Thalidomide was originally developed in Germany in 1954 by the pharmaceutical company Chemie Grunenthal. It was used in the UK from 1958, commonly to treat morning sickness in early pregnancy. In 1961, doctors realised that the drug was the cause of severe congenital disabilities and it was withdrawn from sale.

Thalidomide in the UK
In the United Kingdom, the most commonly prescribed drug containing thalidomide was called Distaval, manufactured by Distillers (Biochemicals) Ltd. It was given for nausea in pregnancy, nervous tension, migraine headaches, and as a general sedative.

Thalidomide was described as completely atoxic - it was said to be almost impossible to take an overdose. Considered, therefore, a valuable drug, particularly for use in the geriatric field, it was exempt from purchase tax and available under the National Health Service. Distillers took it from the German manufacturers, Chemie Grunenthal in 1958 as a tried and tested product, not requiring research on their part.

Following reports of what amounted to an epidemic of births of malformed babies, and side effects of peripheral neuritis in adults in Germany, Chemie Grunenthal reluctantly withdrew the drug in November 1961 and Distillers followed suit in December of that year.

A UK Government warning was not issued until May 1962. Also, the drug was present in a number of medications, including some cough mixtures, but the labelling did not use the word thalidomide, so it inevitably remained in some home drugs cabinets. At least 20 children were born during and after September 1962 showing typical thalidomide impairments - more than nine months after Distaval was withdrawn.

The United States
The story of thalidomide in the USA is very different from the European experience. Fortunately, Dr.

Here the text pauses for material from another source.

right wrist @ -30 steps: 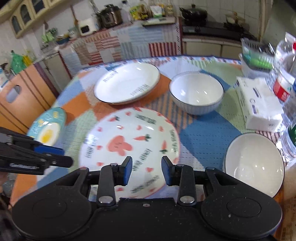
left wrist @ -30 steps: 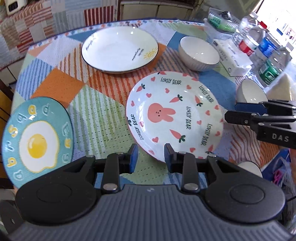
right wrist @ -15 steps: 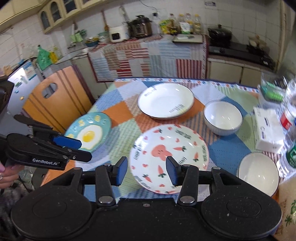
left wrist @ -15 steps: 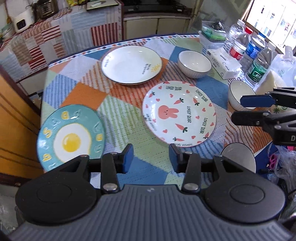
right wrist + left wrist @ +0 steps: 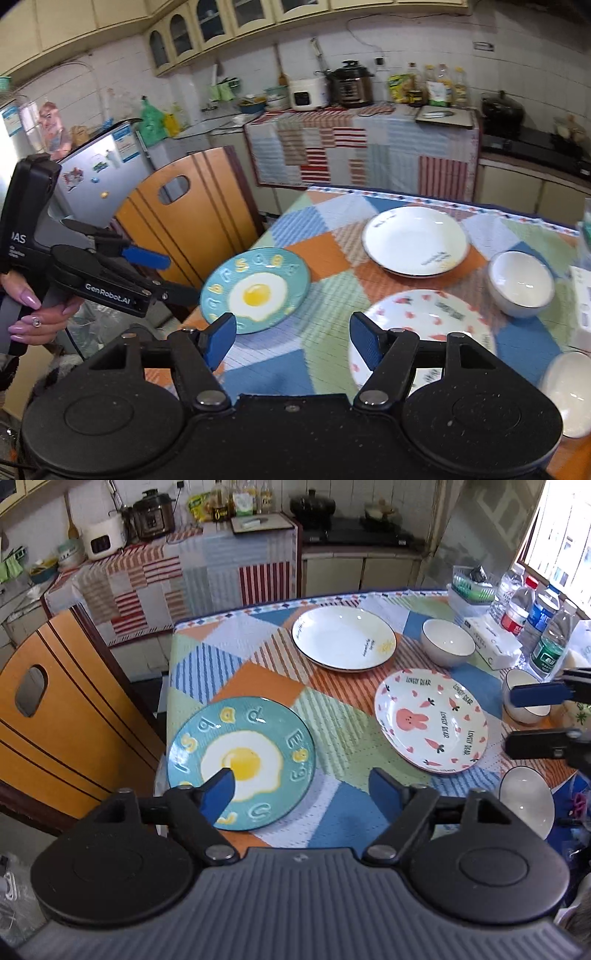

Francis Kelsey of the US Food and Drug Administration was more alert and would not accept that the drug had been adequately tested for manufacture and distribution there.

As a result, only about 20 malformed babies were born in America and these were as a result of limited clinical trials that were carried out. (Thalidomide and the Power of the Drug Companies, Sjostrom & Nilsson, 1972)

Professor Dr Widukind Lenz
In Germany, it was Dr Lenz who first raised the alarm about the damage that was being caused by thalidomide. At the 1992 UNITH Congress (UNITH is the international thalidomide society) he gave a lecture entitled -The History of Thalidomide-.

In the lecture he recalled the events that led to discovery of the link between certain birth defects and thalidomide, and the process by which the manufacturers were persuaded to withdraw the drug.

Professor Lenz also explained the findings of some of the studies into the types of malformation caused by thalidomide and how they related to the precise time in the pregnancy when the drug was taken. He also gave an outline of criminal court action and compensation judgements in a number of different countries.

Click here to read a transcript of part of the lecture.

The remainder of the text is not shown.